House of Fraser is introducing a buying scheme that will seek discounts of up to 20% from suppliers if the retailer ups the size of wholesale orders.

House of Fraser

The scheme will seek discounts based on how well the supplier’s brands are selling. If a brand is selling well at House of Fraser stores and the retailer increases its orders, the department store will ask for a greater discount.

If a brand’s sales increase 25% in one year, House of Fraser will ask for a 10% discount.

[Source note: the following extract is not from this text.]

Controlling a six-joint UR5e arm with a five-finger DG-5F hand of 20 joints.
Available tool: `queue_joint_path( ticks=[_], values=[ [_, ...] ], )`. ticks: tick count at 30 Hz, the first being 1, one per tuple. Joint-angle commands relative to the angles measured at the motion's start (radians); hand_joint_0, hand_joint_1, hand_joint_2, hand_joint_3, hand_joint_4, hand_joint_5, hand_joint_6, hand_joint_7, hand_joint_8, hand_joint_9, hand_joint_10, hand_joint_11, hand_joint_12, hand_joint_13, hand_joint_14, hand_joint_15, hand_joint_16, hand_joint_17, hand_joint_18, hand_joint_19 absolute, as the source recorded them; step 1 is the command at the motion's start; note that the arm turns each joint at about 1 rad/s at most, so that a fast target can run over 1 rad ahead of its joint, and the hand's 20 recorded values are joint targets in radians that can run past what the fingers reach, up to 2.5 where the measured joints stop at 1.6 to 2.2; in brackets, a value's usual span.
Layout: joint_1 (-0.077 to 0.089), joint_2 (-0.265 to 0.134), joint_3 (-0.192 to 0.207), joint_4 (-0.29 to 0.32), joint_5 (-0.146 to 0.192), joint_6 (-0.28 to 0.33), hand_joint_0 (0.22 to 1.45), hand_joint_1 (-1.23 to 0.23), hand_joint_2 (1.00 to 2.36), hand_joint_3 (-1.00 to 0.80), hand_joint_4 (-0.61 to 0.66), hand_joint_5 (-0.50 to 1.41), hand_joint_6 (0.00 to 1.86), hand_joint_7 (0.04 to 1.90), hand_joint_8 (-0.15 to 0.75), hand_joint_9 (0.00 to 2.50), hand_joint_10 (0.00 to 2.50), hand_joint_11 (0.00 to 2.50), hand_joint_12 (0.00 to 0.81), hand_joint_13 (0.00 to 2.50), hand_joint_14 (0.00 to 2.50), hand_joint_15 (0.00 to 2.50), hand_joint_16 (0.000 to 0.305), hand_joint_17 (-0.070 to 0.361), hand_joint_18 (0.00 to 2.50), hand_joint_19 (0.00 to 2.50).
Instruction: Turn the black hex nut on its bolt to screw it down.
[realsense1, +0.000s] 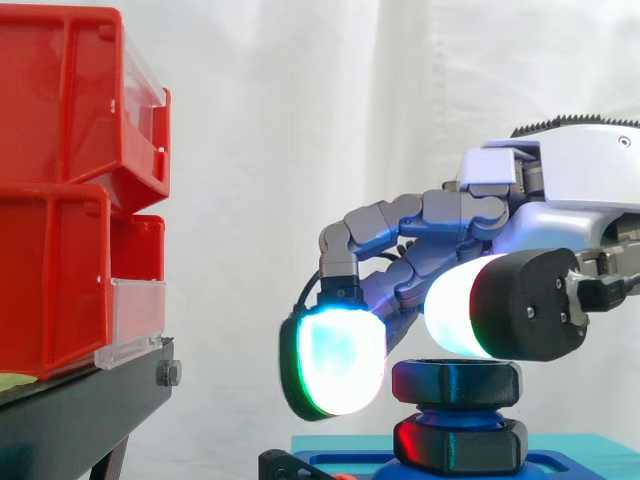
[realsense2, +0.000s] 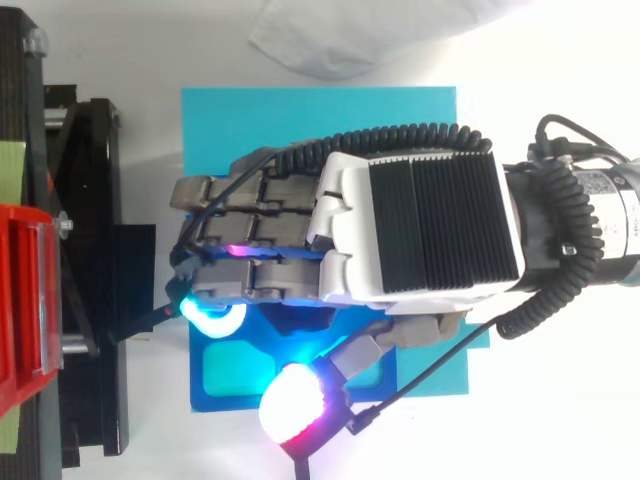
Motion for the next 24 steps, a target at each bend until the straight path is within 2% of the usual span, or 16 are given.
queue_joint_path(
  ticks=[1,8,15,24],
  values=[
    [0.001,-0.002,0.0,0.004,-0.001,-0.001,0.48,-0.37,1.0,-0.5,0.23,-0.11,0.51,1.29,0.287,0.49,0.01,0.29,0.365,0.46,0.0,0.07,0.06,0.134,0.53,0.4],
    [-0.001,-0.002,0.0,0.009,-0.001,-0.001,0.48,-0.37,1.0,-0.5,0.24,-0.12,0.61,1.17,0.29,0.5,0.01,0.29,0.365,0.46,0.0,0.07,0.06,0.134,0.53,0.4],
    [0.004,-0.002,0.0,0.011,-0.001,-0.001,0.48,-0.37,1.0,-0.5,0.24,-0.13,0.64,1.13,0.29,0.5,0.01,0.3,0.366,0.47,0.0,0.07,0.06,0.134,0.54,0.4],
    [0.001,-0.002,0.0,0.011,-0.001,-0.001,0.48,-0.37,1.0,-0.5,0.24,-0.14,0.71,1.06,0.293,0.51,0.01,0.29,0.366,0.47,0.0,0.07,0.06,0.134,0.54,0.4]
  ],
)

And if they rise by 50%, the retailer will ask for 20% off.

This discount will be in addition to the wholesale buying discount, which is believed to be about 10%.

Suppliers have said the scheme could make it difficult to grow their businesses and that they might have to increase prices so that brands are not left out of pocket.

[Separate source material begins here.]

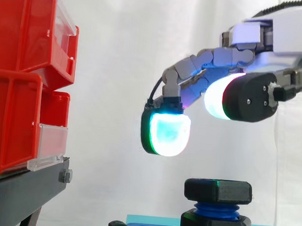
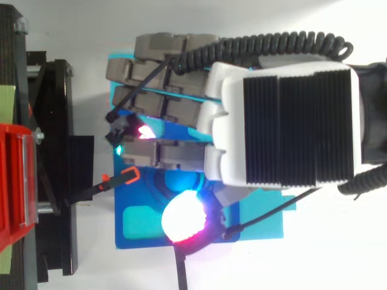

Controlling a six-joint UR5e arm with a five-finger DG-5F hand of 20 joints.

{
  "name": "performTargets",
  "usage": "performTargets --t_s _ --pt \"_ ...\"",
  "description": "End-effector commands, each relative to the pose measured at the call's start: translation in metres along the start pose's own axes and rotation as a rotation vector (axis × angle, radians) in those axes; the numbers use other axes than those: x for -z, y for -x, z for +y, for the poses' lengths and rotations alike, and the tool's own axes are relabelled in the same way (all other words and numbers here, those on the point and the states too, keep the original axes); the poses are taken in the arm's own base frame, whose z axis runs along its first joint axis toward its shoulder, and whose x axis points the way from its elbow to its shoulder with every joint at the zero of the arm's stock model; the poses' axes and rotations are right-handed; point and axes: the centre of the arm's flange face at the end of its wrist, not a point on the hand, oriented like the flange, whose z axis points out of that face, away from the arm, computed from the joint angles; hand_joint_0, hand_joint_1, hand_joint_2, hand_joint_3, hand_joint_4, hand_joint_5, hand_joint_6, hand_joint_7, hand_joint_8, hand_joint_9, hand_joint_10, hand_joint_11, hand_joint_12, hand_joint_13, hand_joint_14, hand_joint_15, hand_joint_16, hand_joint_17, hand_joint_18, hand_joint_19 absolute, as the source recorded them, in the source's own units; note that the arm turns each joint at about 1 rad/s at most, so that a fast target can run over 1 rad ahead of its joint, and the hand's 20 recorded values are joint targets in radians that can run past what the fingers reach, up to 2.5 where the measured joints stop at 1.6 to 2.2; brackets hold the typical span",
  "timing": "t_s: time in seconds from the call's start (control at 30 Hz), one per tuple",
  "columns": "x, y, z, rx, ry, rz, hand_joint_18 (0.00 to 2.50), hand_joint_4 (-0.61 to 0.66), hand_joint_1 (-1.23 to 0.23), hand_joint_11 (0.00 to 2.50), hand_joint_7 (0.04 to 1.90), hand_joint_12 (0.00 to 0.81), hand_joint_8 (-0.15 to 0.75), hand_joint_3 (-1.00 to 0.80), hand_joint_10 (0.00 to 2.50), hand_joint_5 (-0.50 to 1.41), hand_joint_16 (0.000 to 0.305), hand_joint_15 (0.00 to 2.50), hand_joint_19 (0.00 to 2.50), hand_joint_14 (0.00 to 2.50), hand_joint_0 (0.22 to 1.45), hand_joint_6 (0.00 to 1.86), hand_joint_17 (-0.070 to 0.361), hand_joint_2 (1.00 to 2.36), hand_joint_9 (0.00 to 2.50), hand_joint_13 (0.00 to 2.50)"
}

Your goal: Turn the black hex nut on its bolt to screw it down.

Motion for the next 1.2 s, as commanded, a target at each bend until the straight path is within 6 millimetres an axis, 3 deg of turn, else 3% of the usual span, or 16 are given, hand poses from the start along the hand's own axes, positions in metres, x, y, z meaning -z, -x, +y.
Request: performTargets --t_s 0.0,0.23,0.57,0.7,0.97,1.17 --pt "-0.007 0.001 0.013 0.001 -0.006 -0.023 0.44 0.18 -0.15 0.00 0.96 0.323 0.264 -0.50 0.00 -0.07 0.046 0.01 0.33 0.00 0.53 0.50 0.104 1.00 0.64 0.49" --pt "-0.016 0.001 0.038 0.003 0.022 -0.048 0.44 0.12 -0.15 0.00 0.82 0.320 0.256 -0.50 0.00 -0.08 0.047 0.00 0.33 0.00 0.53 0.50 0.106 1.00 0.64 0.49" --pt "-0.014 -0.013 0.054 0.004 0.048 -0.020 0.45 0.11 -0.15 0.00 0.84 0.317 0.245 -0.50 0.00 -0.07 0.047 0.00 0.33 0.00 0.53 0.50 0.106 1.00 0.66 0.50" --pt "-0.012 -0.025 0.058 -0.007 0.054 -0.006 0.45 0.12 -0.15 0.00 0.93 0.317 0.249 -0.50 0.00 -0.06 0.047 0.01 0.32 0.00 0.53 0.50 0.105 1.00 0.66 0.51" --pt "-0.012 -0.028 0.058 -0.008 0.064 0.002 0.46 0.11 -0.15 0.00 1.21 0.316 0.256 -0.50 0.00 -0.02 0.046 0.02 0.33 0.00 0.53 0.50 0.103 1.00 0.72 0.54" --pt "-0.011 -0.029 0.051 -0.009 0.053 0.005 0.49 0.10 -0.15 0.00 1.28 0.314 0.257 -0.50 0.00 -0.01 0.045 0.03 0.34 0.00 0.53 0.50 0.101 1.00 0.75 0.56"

A supplier told Drapers that the terms of the deal were “unbelievable” and would make it “impossible” for them to grow.

A House of Fraser spokesman said: “There is no doubt that this investment will benefit all parties and therefore, in turn, we will appreciate our partners’ continued collaborative support to ensure full delivery of our exciting plans. To underpin the increased sales potential, House of Fraser will be looking to introduce a Retrospective Incentive Bonus Scheme (RIBS) based on growth of its wholesale purchases.”

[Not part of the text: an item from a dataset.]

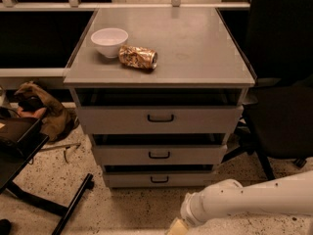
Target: Open bottom drawer
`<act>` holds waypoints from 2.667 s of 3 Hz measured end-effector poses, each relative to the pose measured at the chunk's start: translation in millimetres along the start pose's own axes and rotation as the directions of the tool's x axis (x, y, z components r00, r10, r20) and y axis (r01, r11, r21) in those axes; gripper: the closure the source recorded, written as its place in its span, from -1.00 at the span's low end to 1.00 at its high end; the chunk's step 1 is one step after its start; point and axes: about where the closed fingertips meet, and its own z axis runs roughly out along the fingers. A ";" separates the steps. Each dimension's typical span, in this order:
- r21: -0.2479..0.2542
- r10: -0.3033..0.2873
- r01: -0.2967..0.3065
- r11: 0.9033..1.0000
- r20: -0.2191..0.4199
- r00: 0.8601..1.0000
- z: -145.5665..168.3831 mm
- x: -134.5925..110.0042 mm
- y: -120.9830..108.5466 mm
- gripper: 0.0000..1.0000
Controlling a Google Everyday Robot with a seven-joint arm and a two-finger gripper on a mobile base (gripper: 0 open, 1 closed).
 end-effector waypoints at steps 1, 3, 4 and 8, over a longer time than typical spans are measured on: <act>-0.059 0.032 -0.033 0.998 -0.014 0.999 26.9 17.3 17.4 -1.00; -0.059 0.035 -0.035 0.998 0.006 0.999 30.9 15.3 16.1 -1.00; -0.046 0.044 -0.038 0.998 0.136 0.990 50.6 -5.2 -1.2 -1.00; 0.030 0.121 -0.146 0.989 0.414 0.902 145.8 -71.6 -98.4 -1.00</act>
Offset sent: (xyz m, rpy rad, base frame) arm -0.0199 0.0076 -0.0290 0.0255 0.0621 -0.0043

Investment in the business

The scheme is being implemented following the completion of Nanjing Cenbest’s acquisition of the retailer, as the business commits to investing £150m to develop the business in the UK and internationally.

£90m of the £150m investment will be spent on refurbishing UK stores over the next four years. The rest of the investment will be spent on IT infrastructure and multichannel.  

House of Fraser is also expanding into China, with plans to open as many as 50 stores. The retailer has plans to open three stores over the next two years in the region, the first opening in 2016.

Last week it was revealed House of Fraser chief executive John King is stepping down after eight years and will be succeeded by chief operating officer Nigel Oddy.